_Work task_.
Reproduce the top of the data verbatim, through and including the line that contains "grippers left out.".

_Given records_.
-- Opening Marker --

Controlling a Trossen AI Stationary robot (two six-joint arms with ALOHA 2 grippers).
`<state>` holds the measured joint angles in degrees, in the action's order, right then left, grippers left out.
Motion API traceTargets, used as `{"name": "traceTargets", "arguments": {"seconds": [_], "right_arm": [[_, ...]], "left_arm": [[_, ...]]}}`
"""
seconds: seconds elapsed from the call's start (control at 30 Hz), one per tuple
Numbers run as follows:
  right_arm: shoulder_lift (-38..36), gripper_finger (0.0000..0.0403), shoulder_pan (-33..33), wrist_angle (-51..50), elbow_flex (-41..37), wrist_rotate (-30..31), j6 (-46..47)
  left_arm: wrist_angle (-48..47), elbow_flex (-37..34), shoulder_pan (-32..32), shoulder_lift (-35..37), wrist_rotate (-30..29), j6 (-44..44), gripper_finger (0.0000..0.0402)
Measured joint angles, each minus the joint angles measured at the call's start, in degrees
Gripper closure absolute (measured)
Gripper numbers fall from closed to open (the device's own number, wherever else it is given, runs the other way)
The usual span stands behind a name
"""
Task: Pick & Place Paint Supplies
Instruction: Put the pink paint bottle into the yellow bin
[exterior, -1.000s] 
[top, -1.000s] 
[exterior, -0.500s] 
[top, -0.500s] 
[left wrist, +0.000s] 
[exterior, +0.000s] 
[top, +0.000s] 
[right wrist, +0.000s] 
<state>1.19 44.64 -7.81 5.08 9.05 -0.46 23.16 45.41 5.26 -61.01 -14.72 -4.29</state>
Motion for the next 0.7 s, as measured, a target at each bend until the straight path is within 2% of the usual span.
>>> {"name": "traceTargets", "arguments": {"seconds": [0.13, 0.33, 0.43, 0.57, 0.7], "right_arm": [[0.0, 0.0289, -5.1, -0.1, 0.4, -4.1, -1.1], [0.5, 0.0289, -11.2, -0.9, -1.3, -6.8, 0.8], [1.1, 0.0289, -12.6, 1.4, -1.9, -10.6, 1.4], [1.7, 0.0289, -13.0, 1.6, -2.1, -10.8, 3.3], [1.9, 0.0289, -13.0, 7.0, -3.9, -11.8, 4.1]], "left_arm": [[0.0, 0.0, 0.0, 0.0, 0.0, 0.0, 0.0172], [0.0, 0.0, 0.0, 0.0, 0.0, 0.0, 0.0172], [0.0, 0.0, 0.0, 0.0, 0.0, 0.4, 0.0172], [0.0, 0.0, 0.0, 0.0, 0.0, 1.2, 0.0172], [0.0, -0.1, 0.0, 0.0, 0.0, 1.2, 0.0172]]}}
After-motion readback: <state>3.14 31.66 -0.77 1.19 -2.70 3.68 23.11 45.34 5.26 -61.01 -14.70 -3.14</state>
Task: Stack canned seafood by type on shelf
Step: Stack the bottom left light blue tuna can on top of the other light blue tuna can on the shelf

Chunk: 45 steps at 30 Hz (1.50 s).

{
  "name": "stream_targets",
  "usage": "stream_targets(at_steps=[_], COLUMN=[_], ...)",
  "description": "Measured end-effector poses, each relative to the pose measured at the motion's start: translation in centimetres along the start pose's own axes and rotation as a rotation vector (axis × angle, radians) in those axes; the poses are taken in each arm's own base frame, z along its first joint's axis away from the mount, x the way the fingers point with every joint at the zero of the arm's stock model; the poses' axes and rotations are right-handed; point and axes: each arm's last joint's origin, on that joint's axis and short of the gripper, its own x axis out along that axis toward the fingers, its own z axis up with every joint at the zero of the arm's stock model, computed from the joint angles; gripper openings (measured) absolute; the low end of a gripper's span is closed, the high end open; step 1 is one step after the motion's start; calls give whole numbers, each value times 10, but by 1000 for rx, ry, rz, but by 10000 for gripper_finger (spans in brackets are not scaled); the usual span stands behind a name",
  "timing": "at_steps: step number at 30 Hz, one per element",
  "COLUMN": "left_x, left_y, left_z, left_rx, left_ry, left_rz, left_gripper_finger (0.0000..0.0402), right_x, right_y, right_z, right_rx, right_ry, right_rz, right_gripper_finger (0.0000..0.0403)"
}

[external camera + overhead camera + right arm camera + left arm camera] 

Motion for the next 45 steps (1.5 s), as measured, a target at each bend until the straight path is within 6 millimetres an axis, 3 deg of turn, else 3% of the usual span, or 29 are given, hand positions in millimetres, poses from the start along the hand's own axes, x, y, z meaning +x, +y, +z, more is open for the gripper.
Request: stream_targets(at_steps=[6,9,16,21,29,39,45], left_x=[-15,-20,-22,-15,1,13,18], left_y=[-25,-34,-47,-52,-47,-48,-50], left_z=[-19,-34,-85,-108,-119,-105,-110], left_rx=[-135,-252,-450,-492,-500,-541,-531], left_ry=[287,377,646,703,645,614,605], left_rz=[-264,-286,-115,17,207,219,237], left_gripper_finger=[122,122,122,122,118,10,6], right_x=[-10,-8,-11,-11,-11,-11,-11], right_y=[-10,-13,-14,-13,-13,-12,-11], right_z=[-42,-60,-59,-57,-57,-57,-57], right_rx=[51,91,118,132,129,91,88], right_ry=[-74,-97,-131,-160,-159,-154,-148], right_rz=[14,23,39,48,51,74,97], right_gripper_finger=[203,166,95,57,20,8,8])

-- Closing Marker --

_Exercise answer_.
Controlling a Trossen AI Stationary robot (two six-joint arms with ALOHA 2 grippers).
`<state>` holds the measured joint angles in degrees, in the action's order, right then left, grippers left out.

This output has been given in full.